--- Activity ---
When you reach the listing, restate it word for word, leaving nothing out.

--- Source material ---
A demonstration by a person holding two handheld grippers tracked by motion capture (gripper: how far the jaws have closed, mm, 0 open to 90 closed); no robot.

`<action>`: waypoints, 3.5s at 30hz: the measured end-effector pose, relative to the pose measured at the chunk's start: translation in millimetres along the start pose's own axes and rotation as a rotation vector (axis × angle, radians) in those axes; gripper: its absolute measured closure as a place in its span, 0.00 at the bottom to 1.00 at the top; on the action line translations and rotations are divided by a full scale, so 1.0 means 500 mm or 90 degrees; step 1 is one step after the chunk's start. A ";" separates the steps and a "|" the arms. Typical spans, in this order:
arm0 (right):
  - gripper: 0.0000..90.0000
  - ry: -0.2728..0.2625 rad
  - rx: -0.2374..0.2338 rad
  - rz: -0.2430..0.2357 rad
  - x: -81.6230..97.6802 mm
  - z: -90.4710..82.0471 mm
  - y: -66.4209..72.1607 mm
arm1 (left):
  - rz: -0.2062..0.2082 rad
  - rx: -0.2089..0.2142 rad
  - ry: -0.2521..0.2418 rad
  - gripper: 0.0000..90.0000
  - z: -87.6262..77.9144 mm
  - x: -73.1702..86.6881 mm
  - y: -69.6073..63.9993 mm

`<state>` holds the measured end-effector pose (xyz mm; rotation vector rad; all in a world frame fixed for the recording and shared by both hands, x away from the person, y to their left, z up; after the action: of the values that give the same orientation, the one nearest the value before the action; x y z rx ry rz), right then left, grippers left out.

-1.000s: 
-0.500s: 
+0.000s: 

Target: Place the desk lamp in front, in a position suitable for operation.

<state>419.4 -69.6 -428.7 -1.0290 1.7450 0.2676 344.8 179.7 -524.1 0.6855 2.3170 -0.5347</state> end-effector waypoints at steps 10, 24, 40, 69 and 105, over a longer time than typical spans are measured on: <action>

--- Response for this exercise ---
A demonstration by a person holding two handheld grippers tracked by motion capture (gripper: how far the jaws have closed, mm, 0 open to 90 closed); no robot.

`<action>`: waypoints, 3.5s at 30hz: the measured end-effector pose, relative to the pose measured at the chunk's start: translation in millimetres along the start pose's own axes and rotation as a rotation vector (axis × angle, radians) in those axes; gripper: its absolute measured closure as a place in its span, 0.00 at the bottom to 1.00 at the top; on the action line translations and rotations are divided by a full scale, so 1.0 means 500 mm or 90 degrees; step 1 is one step after the chunk's start. A ";" separates the steps and a "|" the arms. Typical spans, in this order:
arm0 (right):
  - gripper: 0.0000..90.0000
  - ry: -0.2728..0.2625 rad
  - rx: -0.2374..0.2338 rad
  - rz: -0.2430..0.2357 rad
  - x: -81.6230..97.6802 mm
  - z: -90.4710..82.0471 mm
  - y: -66.4209..72.1607 mm
arm1 (left):
  - rz: -0.2062..0.2082 rad
  - rx: -0.2089..0.2142 rad
  - ry: -0.2521..0.2418 rad
  - gripper: 0.0000..90.0000
  - z: -87.6262..77.9144 mm
  - x: -73.1702..86.6881 mm
  - y: -69.6073..63.9993 mm

`<state>` holds the measured end-effector pose (xyz mm; rotation vector rad; all in a world frame fixed for the recording and shared by both hands, x away from the person, y to their left, z up; after the action: of the values that give the same orientation, the one nearest the value before the action; x y z rx ry rz), right then left, grippers left out.

-1.000s: 
-0.500s: 
+0.000s: 

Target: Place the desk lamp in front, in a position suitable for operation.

<state>419.4 -69.6 -428.7 -1.0290 1.7450 0.2676 344.8 179.7 -524.1 0.6855 2.3170 -0.5347</state> end-effector waypoints at steps 10, 24, 40, 69 and 105, over a longer time than typical spans are measured on: <action>

No more work remains for this exercise.